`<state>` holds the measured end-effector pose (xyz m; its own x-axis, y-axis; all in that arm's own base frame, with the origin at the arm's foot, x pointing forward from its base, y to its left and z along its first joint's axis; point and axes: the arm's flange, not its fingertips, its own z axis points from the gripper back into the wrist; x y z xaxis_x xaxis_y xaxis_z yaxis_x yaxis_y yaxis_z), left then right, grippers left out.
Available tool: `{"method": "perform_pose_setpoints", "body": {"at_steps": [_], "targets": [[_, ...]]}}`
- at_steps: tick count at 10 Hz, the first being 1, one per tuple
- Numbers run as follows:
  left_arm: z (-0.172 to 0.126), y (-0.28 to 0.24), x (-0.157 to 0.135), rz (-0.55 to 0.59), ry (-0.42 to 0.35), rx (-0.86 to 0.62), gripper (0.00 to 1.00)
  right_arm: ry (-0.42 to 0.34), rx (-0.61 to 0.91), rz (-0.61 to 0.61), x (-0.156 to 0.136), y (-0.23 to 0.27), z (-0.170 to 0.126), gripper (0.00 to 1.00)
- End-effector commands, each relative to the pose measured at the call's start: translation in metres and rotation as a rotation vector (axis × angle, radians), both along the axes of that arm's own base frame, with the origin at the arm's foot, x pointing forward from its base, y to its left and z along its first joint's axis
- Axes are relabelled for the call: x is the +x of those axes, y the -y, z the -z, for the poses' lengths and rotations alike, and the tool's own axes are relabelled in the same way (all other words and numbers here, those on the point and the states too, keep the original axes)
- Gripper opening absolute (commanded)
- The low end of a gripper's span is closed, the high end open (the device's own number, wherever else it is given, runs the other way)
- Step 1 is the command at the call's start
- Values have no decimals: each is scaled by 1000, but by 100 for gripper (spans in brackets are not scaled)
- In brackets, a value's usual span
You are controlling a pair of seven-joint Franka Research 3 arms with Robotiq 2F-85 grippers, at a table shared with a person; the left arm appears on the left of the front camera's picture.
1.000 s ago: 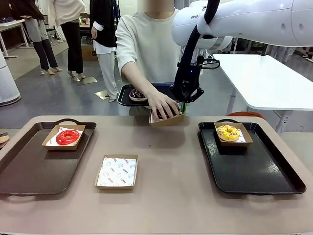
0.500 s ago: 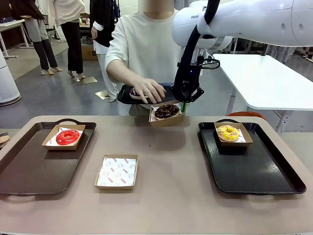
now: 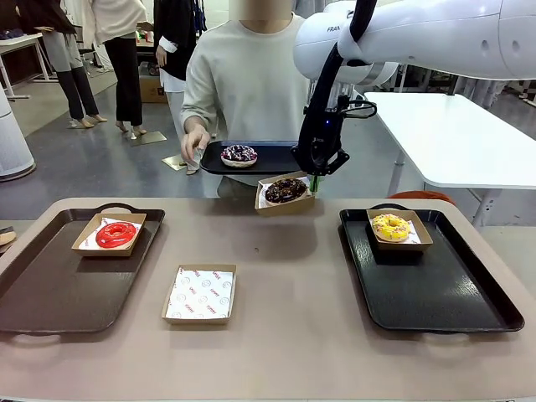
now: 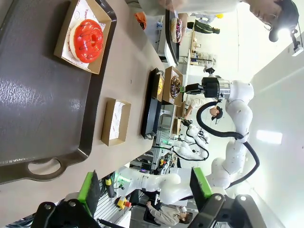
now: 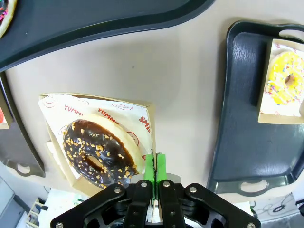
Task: Individually package the donuts and arrange them on the tray.
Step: Place the picked Paper togo box on the Handle tray while simultaneously picking up another Paper togo box from the table with the other hand.
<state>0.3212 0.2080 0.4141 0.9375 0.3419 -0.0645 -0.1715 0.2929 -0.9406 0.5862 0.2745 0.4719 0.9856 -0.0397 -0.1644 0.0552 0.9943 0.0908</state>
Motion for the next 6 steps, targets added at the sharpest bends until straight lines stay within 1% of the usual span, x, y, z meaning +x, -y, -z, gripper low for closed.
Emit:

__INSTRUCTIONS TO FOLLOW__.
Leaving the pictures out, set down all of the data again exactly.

__RESPONSE FOR THIS EXERCISE__.
`<state>` holds the measured end-effector pose (xyz m; its own x-axis, y-axis; all in that arm's own base frame, with the origin at the arm's foot, x pointing forward from its base, y to its left and z along its first joint's axis; point and axes: the arm's flange, not its fingertips, its own z axis points from the gripper back into the wrist; x y z xaxis_x xaxis_y xaxis_z yaxis_x yaxis_y yaxis_z), left then right, grippers left out.
Available tool: `{"method": "perform_pose_setpoints", "body": {"at_steps": [_], "targets": [[_, ...]]}}`
- at_steps: tick count at 10 Hz, the first being 1, one per tuple
- Numbers run as follows:
  left_arm: z (-0.172 to 0.126), y (-0.28 to 0.24), x (-0.157 to 0.135), rz (-0.55 to 0.59), ry (-0.42 to 0.35), rx (-0.86 to 0.62), gripper (0.00 to 1.00)
  right_arm: ry (-0.42 to 0.34), rx (-0.61 to 0.91), rz (-0.61 to 0.61), x (-0.156 to 0.136), y (-0.23 to 0.27), z (-0.170 to 0.126), gripper (0.00 to 1.00)
- End-effector commands, each relative to the pose measured at the call's start: translation in metres and rotation as a rotation vector (axis × angle, radians), both along the axes of that arm's own base frame, with the origin at the arm's foot, x pointing forward from its base, y to its left and z along its first joint's axis
- Axes are relabelled for the call: x is the +x of those axes, y the -y, z the -z, for the poses' lengths and rotations alike, and the tool's own axes are relabelled in the same way (all other words and numbers here, those on the point and the states too, keep the original axes)
- Gripper opening absolute (commanded)
- The low end of a gripper's span is closed, the high end open (the device's own number, wherever else it is given, runs the other way)
- Step 1 is the command at the call's start
- Values have no decimals: each is scaled by 1000, but by 100 for gripper (spans in brackets are not scaled)
- In brackets, a value's usual span
You are controlling a pair of seven-joint Franka Research 3 arms with Robotiq 2F-85 grippers, at a table shared with a person; the left arm appears on the left of the front camera's picture.
1.000 s ago: 
0.500 s ago: 
now: 
now: 
now: 
Task: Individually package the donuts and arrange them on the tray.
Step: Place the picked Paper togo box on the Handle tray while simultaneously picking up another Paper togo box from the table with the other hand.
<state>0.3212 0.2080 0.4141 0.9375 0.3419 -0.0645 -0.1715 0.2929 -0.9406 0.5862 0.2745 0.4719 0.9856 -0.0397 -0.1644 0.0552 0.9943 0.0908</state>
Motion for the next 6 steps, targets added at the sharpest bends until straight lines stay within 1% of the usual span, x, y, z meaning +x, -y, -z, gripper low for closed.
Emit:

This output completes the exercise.